The Chinese Conception Calendar predicted that Cathryn’s baby would be a girl – and she was! Eva is nearly a year old and surprised most of Cathryn’s friends and family and even the midwives who were all convinced she was going to be a boy.
However, Cathryn knows of one mum who had a baby boy after the Chinese Conception Calendar predicted she was having a girl. “She never said she was disappointed by the test or by having a boy but I think deep down she really wanted a girl.
“If you want to know the sex, I don’t see why you would rely on something like this when you could opt to find out at your scan instead. That said, I don’t even trust the professional antenatal scans that can predict the sex. I’ve never bought a gender-specific present until after the baby was born, just in case, as we’ve all heard those tales of scans predicting the ‘wrong’ gender.”
You can bet your bottom dollar that the Swedish couple who refuse to disclose the gender of their two year old child to anyone in order to avoid steretyping probably didn’t bother consulting any gender prediction tests. The child’s mother said “It’s cruel to bring a child into the world with a blue or pink stamp on their forehead.”
Ironically, what really determines the gender of your baby is neither the age of the mother or the month in which she conceives – but the baby’s father. Or specifically, his sperm. Chromosomes carry hundreds of genes which determine everything from the baby’s hair and eye colour to its blood group and gender.

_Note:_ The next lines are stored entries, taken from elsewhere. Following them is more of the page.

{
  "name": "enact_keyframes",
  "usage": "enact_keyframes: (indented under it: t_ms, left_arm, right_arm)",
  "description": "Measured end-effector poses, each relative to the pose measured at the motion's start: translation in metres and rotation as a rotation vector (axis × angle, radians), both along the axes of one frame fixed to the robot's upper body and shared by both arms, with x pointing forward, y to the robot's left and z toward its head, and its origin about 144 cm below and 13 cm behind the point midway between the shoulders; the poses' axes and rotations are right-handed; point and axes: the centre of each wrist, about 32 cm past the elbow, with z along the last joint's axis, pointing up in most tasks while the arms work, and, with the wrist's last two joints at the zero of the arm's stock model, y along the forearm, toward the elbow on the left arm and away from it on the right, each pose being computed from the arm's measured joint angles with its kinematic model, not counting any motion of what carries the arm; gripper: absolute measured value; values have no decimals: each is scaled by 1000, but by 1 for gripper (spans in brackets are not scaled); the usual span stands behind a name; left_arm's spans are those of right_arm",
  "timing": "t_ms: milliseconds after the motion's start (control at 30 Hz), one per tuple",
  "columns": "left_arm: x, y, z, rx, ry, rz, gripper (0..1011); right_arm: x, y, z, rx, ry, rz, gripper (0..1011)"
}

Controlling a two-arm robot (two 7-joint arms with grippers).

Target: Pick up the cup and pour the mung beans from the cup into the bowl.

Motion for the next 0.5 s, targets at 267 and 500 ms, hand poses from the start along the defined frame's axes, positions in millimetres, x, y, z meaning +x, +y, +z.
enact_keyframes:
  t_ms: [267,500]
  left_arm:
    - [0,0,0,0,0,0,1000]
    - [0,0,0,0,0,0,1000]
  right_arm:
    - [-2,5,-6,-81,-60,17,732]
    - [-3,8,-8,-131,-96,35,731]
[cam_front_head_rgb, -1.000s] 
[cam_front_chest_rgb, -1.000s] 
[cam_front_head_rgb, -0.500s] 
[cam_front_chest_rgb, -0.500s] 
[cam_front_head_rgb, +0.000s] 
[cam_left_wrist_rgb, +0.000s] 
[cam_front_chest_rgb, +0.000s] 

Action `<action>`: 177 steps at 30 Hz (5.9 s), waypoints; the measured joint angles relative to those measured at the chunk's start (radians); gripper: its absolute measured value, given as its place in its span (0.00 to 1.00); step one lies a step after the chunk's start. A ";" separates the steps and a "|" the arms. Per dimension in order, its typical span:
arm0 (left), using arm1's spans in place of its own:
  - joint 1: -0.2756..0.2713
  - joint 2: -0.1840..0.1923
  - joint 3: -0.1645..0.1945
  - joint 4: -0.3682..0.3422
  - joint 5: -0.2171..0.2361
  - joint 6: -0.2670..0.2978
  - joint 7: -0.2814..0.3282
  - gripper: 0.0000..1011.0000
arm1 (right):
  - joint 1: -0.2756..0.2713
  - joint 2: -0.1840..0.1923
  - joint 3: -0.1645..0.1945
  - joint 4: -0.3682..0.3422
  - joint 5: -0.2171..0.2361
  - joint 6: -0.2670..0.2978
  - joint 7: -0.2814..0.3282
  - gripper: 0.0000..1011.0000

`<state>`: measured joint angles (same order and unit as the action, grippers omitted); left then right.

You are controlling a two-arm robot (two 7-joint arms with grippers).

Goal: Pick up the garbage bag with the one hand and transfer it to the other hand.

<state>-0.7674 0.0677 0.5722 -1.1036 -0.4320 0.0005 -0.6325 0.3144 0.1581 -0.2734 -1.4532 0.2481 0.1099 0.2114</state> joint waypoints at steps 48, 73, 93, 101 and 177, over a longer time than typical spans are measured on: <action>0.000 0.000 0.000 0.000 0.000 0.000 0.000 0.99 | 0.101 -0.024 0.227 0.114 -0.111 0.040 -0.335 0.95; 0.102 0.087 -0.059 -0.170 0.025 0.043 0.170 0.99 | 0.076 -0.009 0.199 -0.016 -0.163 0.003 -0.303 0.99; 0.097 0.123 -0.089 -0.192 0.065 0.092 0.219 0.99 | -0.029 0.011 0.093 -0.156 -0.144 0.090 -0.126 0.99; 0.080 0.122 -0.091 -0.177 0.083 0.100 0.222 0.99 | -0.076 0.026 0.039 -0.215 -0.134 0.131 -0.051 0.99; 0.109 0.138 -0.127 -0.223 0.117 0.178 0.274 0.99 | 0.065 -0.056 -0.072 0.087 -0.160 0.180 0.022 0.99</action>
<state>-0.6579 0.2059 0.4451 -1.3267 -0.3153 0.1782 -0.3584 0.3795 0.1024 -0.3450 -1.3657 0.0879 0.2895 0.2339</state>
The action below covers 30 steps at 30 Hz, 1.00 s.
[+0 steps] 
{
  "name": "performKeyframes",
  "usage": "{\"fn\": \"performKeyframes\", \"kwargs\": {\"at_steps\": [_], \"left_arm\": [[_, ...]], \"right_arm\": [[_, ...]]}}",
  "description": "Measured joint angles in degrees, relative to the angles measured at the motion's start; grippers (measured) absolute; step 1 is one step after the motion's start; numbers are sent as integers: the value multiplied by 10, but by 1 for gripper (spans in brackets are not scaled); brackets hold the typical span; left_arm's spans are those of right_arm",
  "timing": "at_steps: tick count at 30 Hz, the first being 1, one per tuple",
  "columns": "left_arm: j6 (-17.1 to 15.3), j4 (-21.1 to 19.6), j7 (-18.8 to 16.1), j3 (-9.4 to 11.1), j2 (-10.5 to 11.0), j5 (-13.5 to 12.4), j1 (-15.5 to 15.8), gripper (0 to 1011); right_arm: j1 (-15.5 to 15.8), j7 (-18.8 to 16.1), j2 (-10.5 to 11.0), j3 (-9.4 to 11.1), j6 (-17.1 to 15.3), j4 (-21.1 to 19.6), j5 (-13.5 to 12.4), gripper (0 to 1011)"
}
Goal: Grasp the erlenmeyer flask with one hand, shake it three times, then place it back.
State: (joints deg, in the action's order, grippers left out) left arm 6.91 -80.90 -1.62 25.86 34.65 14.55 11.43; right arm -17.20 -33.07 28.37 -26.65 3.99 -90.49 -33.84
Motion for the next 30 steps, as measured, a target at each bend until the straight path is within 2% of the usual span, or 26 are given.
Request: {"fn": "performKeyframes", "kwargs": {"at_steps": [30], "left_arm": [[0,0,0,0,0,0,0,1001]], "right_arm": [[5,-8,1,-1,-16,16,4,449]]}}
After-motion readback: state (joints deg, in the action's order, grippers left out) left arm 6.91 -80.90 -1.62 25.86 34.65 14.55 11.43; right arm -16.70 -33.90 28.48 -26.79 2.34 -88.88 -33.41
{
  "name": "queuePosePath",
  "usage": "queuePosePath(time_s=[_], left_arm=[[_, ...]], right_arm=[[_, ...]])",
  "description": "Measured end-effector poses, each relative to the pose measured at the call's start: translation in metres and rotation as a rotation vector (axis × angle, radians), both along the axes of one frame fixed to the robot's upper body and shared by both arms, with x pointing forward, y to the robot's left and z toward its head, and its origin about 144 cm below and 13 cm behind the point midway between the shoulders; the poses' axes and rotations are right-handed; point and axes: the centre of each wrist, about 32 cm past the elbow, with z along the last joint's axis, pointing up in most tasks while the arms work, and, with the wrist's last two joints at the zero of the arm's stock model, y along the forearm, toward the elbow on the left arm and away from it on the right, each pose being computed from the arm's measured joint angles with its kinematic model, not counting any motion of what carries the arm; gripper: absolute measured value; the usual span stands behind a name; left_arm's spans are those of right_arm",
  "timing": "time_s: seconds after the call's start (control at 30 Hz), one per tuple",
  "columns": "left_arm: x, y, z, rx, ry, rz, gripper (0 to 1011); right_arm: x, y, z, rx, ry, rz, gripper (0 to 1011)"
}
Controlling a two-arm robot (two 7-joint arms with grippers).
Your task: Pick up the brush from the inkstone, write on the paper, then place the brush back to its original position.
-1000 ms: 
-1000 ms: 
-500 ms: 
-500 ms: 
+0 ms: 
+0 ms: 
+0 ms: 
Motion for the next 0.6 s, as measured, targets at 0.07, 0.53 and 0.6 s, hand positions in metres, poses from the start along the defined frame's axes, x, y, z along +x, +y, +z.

A fertilised egg contains one sex chromosome from the mother’s egg – always the X chromosome – and one sex chromosome from the father’s sperm, which may be either an X or a Y chromosome. An egg fertilised by a sperm containing an X chromosome will be a baby girl, while an egg fertilised by a sperm containing a Y chromosome, will be a boy.
So short of genetic testing on the potential father of your unborn child, it’s probably best not to paint the nursery or go mad in Mothercare on the basis of any gender prediction charts or quizzes.